### Directions
Copy each line containing the word "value" from the records that follow, please.

START Task data

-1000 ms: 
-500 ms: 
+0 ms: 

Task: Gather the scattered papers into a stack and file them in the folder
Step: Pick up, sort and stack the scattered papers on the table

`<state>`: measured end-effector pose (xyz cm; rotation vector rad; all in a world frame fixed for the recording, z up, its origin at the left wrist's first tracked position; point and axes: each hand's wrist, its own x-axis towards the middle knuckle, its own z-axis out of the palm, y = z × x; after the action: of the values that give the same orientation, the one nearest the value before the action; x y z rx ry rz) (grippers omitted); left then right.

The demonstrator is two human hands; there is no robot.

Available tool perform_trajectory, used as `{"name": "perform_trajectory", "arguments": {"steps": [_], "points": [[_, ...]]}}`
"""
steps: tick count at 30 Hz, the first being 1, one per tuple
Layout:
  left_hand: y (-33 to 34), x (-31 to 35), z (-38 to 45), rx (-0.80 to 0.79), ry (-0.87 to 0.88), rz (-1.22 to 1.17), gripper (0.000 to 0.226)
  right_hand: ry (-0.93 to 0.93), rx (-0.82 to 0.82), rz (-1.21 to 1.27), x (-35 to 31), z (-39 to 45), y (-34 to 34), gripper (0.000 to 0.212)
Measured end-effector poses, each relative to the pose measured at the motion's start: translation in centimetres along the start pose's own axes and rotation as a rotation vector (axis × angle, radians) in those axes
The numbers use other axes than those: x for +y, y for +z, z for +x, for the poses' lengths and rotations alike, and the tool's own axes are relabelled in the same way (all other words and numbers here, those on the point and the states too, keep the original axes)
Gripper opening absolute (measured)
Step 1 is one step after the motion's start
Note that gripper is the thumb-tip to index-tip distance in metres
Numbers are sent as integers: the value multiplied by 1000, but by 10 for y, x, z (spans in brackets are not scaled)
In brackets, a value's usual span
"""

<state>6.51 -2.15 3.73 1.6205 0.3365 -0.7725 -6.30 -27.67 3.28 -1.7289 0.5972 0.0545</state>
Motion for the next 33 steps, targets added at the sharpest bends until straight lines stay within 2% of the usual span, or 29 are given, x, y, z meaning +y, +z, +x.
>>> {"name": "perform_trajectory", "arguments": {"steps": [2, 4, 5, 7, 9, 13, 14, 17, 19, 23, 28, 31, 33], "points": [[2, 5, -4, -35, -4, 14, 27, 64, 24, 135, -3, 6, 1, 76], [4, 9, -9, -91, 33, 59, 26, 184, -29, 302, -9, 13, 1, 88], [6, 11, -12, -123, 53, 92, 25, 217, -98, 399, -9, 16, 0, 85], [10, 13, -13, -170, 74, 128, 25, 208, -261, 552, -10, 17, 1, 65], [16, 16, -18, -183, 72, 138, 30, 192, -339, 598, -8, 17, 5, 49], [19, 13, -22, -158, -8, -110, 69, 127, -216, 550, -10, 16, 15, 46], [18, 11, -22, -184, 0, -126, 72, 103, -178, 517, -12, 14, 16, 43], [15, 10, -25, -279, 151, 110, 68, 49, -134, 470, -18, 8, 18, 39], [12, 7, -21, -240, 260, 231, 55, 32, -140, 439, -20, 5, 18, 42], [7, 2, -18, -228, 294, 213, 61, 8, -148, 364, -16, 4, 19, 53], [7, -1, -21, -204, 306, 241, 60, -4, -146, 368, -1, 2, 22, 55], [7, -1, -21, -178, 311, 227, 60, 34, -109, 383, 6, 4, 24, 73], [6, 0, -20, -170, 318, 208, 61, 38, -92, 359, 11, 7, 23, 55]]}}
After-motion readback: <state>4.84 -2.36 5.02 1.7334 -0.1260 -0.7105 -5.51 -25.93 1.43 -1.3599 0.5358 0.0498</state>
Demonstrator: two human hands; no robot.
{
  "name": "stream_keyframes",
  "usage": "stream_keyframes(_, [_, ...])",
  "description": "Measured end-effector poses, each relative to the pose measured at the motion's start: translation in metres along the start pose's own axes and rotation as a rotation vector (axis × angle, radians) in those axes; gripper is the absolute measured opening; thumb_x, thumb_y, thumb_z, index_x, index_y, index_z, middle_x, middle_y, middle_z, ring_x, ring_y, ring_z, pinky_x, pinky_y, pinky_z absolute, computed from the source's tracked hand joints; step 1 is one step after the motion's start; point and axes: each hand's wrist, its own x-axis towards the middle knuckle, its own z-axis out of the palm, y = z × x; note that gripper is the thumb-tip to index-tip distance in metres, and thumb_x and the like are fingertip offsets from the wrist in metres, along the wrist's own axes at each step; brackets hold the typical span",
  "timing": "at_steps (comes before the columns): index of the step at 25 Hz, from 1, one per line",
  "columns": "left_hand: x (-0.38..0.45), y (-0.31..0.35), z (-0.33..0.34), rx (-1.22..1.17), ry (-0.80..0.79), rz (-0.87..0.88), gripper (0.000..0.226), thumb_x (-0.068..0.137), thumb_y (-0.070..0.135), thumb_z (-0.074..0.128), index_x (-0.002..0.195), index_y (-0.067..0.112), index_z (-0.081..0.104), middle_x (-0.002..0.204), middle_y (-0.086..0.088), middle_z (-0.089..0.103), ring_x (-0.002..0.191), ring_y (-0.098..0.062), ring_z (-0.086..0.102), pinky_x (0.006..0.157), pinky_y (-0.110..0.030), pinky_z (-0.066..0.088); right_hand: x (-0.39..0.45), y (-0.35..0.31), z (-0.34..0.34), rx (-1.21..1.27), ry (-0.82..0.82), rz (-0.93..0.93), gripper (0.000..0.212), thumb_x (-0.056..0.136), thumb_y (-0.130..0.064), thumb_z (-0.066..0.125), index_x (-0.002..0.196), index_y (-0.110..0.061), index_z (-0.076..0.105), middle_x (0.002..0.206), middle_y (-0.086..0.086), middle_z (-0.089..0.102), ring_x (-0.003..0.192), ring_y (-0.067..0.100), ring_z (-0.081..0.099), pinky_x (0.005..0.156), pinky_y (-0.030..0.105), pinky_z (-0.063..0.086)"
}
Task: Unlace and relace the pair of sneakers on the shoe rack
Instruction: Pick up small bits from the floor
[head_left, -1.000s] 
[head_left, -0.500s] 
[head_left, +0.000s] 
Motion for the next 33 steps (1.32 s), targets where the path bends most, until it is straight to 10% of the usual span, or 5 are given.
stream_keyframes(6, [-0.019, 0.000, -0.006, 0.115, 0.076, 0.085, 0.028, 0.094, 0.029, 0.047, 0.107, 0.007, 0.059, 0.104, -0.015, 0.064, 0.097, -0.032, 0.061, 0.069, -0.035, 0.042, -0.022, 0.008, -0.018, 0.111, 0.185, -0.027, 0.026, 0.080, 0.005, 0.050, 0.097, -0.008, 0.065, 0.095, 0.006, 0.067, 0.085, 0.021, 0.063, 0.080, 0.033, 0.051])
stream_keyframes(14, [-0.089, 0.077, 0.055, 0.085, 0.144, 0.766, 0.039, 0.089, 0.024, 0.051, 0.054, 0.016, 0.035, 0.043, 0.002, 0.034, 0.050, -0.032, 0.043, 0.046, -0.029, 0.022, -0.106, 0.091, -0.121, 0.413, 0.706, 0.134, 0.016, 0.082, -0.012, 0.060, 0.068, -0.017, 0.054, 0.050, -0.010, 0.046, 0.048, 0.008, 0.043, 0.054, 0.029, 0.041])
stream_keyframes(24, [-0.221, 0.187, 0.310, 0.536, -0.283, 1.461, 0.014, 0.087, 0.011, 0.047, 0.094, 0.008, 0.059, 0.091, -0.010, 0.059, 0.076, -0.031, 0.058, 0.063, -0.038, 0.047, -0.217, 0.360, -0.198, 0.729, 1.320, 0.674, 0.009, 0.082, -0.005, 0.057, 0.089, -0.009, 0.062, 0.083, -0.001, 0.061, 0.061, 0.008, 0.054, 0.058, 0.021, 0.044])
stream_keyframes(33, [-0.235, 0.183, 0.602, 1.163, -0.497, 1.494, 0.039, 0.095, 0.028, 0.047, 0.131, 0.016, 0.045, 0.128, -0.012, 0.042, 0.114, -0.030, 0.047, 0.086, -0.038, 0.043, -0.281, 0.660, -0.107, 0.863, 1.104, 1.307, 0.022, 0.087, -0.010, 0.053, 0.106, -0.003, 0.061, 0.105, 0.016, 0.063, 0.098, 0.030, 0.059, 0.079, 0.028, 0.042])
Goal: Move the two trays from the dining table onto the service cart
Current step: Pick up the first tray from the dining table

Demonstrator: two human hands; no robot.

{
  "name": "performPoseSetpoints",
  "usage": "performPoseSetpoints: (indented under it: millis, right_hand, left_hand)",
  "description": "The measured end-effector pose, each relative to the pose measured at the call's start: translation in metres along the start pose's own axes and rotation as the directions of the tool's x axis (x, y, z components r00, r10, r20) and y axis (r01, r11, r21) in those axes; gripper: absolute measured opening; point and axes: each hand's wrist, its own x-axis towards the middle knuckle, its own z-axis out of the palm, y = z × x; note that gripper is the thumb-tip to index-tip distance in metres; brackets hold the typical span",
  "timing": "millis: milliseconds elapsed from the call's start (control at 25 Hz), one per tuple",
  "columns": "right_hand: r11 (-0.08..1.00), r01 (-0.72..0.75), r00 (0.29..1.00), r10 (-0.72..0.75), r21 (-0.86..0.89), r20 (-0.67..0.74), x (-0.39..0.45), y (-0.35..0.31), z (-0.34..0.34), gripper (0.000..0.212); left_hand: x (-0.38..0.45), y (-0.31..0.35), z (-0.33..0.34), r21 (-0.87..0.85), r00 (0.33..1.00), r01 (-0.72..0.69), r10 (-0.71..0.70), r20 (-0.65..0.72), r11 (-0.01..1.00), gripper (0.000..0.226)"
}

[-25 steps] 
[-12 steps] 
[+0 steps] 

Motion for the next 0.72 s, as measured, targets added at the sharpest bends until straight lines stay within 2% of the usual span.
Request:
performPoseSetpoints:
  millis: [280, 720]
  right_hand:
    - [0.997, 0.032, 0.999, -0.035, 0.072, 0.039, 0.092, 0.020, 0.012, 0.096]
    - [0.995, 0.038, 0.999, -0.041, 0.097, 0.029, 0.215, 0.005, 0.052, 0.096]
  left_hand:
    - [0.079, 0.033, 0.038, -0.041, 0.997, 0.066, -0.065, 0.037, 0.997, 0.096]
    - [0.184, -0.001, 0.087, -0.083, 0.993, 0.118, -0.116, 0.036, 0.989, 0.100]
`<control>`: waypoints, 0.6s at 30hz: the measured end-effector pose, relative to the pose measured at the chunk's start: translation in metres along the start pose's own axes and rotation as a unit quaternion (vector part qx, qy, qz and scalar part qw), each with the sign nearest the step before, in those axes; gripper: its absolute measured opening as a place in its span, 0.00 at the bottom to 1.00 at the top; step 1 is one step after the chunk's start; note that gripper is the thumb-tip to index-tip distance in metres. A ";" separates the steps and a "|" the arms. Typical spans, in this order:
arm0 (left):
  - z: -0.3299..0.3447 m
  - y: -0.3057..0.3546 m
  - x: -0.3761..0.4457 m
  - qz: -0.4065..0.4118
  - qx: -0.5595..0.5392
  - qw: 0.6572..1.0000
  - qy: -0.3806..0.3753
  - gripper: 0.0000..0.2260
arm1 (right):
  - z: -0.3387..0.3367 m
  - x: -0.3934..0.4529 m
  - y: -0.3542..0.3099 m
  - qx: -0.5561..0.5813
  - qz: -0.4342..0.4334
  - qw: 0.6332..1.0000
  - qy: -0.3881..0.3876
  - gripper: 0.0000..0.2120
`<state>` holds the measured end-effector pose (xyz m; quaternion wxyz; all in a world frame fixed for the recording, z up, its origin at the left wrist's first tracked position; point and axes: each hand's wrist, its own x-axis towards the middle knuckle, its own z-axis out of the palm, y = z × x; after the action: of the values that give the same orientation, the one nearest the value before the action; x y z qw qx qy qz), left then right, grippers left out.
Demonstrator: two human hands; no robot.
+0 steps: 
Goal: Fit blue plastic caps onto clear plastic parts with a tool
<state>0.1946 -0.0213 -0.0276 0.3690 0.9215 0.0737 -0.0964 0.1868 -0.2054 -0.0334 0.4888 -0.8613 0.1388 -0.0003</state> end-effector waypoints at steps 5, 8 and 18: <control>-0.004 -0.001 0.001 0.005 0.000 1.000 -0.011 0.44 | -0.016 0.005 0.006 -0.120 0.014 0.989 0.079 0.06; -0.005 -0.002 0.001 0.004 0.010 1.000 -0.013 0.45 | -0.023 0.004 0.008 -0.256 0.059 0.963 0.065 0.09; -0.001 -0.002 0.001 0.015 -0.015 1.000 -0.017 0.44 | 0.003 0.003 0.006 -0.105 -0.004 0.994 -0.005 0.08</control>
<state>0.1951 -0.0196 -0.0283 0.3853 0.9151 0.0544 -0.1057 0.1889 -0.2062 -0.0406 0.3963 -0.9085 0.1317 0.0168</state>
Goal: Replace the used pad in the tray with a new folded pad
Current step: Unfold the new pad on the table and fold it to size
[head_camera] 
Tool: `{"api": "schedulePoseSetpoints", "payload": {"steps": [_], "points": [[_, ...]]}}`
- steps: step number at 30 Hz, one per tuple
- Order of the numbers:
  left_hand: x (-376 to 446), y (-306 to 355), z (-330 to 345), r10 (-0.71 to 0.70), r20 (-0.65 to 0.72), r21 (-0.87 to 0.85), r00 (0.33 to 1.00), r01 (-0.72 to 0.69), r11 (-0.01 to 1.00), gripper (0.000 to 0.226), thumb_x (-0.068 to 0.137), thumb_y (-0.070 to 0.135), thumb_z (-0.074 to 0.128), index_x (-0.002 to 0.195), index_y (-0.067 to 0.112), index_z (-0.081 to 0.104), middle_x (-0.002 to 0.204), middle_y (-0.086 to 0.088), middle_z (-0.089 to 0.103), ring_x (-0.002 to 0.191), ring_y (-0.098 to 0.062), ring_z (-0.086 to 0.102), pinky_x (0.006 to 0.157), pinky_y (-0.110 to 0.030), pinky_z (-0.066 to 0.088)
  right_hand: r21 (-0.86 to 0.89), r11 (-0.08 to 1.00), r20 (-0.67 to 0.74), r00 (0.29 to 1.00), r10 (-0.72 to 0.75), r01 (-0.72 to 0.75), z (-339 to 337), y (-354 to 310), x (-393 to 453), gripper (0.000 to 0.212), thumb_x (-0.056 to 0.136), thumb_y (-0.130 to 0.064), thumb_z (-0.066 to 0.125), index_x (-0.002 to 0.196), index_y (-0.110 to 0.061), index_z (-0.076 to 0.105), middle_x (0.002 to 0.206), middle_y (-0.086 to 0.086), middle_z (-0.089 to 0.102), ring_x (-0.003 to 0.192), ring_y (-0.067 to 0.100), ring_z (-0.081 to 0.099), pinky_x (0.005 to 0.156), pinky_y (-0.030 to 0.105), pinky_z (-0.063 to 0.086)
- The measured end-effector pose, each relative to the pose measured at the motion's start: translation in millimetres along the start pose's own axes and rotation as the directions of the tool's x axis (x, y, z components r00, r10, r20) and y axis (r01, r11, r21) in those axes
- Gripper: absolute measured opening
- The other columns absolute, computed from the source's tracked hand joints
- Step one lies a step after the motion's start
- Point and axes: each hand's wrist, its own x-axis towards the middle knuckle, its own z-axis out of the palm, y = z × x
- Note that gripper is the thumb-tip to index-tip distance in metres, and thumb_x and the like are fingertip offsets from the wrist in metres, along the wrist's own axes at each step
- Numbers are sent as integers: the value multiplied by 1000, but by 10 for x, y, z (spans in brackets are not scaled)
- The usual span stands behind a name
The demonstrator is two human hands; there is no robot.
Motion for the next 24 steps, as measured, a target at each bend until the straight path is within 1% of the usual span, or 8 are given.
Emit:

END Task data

### Answer box
`<state>`: measured end-effector pose (xyz cm; rotation vector rad; all in a world frame fixed for the recording, z up, its origin at the left wrist's first tracked position; point and axes: each hand's wrist, its own x-axis towards the middle knuckle, its own z-axis out of the palm, y = z × x; after the action: of the values that give the same orientation, the one nearest the value before the action; x y z rx ry rz) (grippers omitted); left then right.
Numbers are sent as integers: the value multiplied by 1000, but by 10 for y, x, z (spans in brackets are not scaled)
In brackets, a value's usual span
`<state>` holds the measured end-effector pose (xyz m; quaternion wxyz; all in a world frame fixed for the recording, z up, its origin at the left wrist's first tracked position; point and axes: each hand's wrist, its own x-axis towards the middle knuckle, its own z-axis out of the palm, y = z × x; after the action: of the values that give the same orientation, the one nearest the value before the action; x y z qw qx qy qz), left then right, grippers left out.
- Numbers are sent as integers: the value multiplied by 1000, but by 10 for x, y, z (spans in brackets are not scaled)

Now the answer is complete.